= Trinity Music City =

Entertainment venue in Hendersonville, Tennessee, United States

Trinity Music City is a broadcasting complex in Hendersonville, Tennessee. The complex was opened in 1982 by country singer Conway Twitty as Twitty City, serving as both his home and as a country music venue.

After Twitty's death in 1993, the venue was bought by Christian broadcaster Trinity Broadcasting Network (TBN), serving as a Christian music venue and the studios of their Nashville area station WPGD-TV. In December 2023, the property suffered extensive damage following a tornado outbreak.

==History==
It was first the home of singer Conway Twitty from its opening in 1982 until his death in 1993. He built the house, which also was a country music entertainment complex, and was known as Twitty City at a cost of over $3.5 million.
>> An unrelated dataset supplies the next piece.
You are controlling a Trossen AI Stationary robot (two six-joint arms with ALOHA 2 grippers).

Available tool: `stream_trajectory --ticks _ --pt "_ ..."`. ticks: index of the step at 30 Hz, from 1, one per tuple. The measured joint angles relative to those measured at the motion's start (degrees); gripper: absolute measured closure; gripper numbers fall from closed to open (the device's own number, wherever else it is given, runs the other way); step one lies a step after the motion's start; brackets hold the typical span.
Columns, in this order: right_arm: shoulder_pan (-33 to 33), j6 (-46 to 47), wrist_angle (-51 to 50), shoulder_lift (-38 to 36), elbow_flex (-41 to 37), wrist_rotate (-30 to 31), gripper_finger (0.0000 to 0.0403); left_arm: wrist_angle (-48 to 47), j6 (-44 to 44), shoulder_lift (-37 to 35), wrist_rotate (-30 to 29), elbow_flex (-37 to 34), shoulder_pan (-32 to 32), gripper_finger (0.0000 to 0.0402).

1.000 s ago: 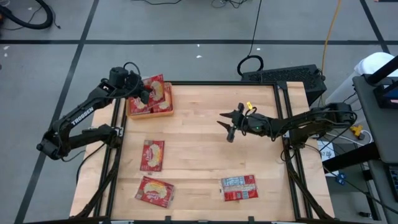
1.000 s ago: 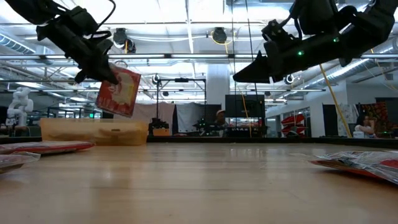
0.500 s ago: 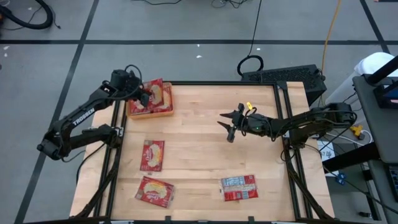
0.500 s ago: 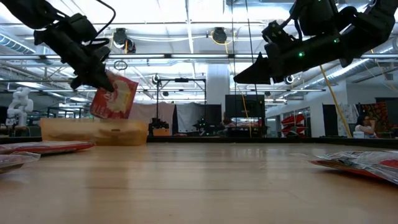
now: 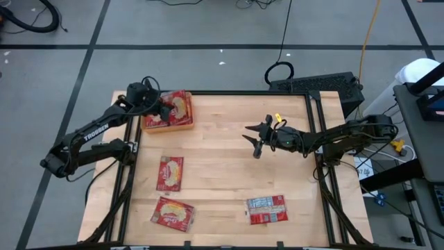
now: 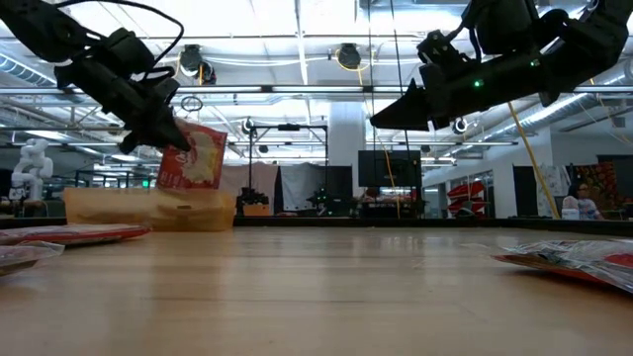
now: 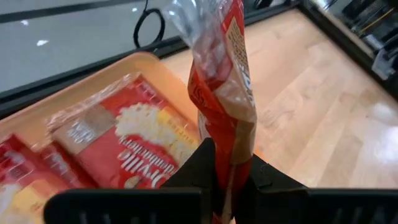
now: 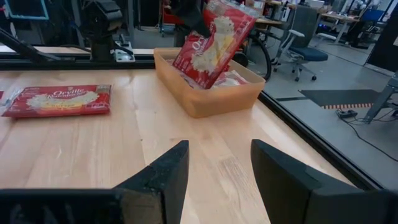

The complex included homes for Twitty's mother as well as his children, as well as an auditorium, museum, and shop. It was shut down in 1994 following a year-long tribute show called Final Touches, when fans and peers in the music business visited. The complex was auctioned off and bought by the Trinity Broadcasting Network that same year. The venue was renamed to Trinity Music City immediately after. The facility became known for its lavish Christmas decorations.

On July 3, 2016, Trinity Music City stopped holding public tours. In October 2017, TBN began to produce Huckabee—a talk show hosted by former Arkansas Governor Mike Huckabee (and a revival of his former show on Fox News Channel)—from the facility, after which TBN began to promote the auditorium as the "Huckabee Theater".

TBN had plans to redevelop the property to include a new studio and senior living facilities. These plans accelerated following a tornado outbreak on December 9, 2023, which heavily damaged the property. TBN officials issued redevelopment proposals to Hendersonville's planning commission, including a new studio that would preserve some of the memorabilia from Twitty City. The commission displayed concerns over the proposed demolition of Twitty's mansion as part of these redevelopments.